Clemens has some doubts and questions about REST, which I’m more than happy to respond to.

What I don’t get together is the basic idea that “every thing is a uniquely identifiable resource” with the bare fact that the seemingly limitless scalability of the largest websites is indeed an illusion created by folks like those at Akamai, which take replicated content around the globe and bring it as close as possible to the clients

I’ve heard this objection several times. What I always point out, is that REST is explicitly layered, and that the Web is scalable because Akamai and other solutions like it, can exist.

Taken to the last consequence of every data facet being uniquely identifiable through a URI (which it then should be and is) this model can’t properly deal with any modification concurrency.

Not true.
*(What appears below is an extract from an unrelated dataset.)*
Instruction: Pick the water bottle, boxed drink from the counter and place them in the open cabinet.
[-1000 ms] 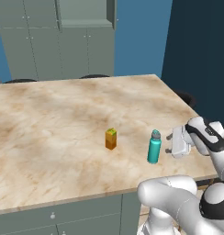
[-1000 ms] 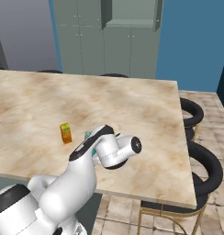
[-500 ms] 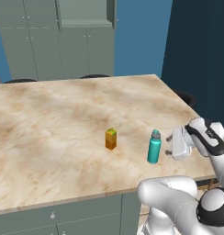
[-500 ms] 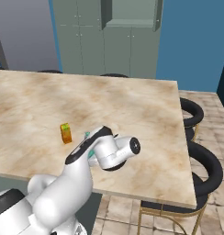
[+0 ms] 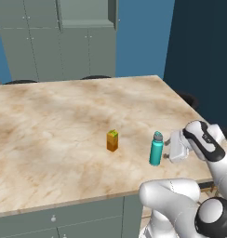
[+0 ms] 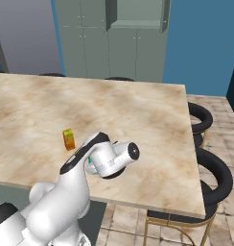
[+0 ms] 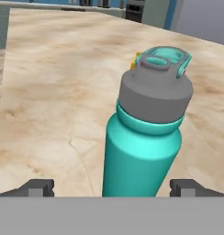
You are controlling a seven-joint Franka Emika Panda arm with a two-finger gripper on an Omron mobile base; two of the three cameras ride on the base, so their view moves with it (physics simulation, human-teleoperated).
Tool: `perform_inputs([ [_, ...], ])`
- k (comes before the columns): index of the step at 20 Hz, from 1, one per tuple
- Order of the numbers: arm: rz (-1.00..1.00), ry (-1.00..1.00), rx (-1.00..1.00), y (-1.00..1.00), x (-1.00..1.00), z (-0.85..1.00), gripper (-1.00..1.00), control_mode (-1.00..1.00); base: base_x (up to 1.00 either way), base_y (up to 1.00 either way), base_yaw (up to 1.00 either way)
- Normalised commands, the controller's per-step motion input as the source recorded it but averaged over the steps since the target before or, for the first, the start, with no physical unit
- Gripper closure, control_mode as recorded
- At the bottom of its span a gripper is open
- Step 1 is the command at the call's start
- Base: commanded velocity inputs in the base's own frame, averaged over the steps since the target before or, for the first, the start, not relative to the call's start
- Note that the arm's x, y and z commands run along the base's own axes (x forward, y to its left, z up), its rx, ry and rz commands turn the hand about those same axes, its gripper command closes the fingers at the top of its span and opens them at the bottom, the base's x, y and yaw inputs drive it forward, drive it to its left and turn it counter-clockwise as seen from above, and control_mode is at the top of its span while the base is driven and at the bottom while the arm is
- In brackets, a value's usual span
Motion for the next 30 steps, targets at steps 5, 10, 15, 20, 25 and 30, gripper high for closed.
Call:
perform_inputs([
  [5, 0.0, 0.09, 0.01, 0.07, 0.1, 0.0, -1.0, -1.0, 0.0, 0.0, 0.0],
  [10, 0.0, 0.1, 0.06, 0.0, 0.04, 0.0, -1.0, -1.0, 0.0, 0.0, 0.0],
  [15, 0.0, 0.04, 0.04, 0.0, 0.01, 0.0, -1.0, -1.0, 0.0, 0.0, 0.0],
  [20, 0.0, 0.0, 0.04, 0.0, 0.0, 0.0, -1.0, -1.0, 0.0, 0.0, 0.0],
  [25, 0.0, 0.0, 0.01, 0.0, 0.0, 0.0, -1.0, -1.0, 0.0, 0.0, 0.0],
  [30, 0.0, 0.0, 0.01, 0.03, 0.03, 0.0, -1.0, -1.0, 0.0, 0.0, 0.0],
])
There are many known means of dealing with concurrent access to data, and the Web has a good one; see the lost update problem (though other solutions may be used too). The one described in that document is actually a very well designed one too, as other solutions have problems with “hand of god” centralization issues (e.g. round identifiers).

While this solution only addresses concurrent access to an individual resource, WebDAV offers some useful extensions for dealing with collections of resources, and concurrent access to them.
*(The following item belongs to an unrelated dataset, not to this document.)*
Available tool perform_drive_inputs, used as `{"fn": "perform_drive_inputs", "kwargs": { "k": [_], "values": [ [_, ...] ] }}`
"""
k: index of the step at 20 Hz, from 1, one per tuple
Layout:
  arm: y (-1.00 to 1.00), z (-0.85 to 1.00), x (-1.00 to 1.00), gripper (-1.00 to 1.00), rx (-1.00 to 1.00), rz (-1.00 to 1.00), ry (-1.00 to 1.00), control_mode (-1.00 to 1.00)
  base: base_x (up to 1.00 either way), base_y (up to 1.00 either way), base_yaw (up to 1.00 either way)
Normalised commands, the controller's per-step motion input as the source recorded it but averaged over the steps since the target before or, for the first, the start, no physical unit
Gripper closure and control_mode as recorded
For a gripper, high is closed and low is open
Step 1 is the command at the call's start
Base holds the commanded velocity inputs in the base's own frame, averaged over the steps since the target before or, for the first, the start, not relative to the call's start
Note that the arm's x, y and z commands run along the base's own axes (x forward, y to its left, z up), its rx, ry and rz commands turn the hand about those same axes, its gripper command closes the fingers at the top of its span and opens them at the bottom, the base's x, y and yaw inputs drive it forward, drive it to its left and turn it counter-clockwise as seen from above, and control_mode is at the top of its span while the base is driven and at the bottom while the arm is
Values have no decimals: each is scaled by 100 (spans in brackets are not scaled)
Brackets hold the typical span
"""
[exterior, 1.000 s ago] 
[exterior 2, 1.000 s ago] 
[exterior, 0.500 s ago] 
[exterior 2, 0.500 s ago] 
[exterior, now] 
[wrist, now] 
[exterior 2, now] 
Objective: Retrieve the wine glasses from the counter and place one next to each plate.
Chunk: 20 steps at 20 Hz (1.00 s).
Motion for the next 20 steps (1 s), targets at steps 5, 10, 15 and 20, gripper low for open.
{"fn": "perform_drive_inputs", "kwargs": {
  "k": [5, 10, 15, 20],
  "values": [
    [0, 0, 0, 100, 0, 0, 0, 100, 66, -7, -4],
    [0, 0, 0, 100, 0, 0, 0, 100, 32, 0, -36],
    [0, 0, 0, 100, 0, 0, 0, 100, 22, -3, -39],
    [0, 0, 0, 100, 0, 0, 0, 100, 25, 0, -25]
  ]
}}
So, what are the limits of data granularity to which REST applies? How do you define boundaries of data sets in a way that concurrency could work in some way […]

REST’s level of data granularity is the resource, but a resource can be a collection of other resources, as WebDAV recognizes.

and how do you define the relationship between the data and the URI that identifies it?

By use; the data returned by GET over time determines what the URI identifies. Though in the case a resource that’s created by PUT, then the one who’s doing the PUTting already knows, since they’re directly effecting what GET returns.

So to sum up, I too believe that REST has places where it’s useful, and places where it’s not, and that there will be other useful systems deployed on the Internet which are not built around REST or REST extensions. But I don’t believe “Web services” will be amoungst them, because the current approach fails to recognize that being built around a coordination language is essential to any Internet scale system.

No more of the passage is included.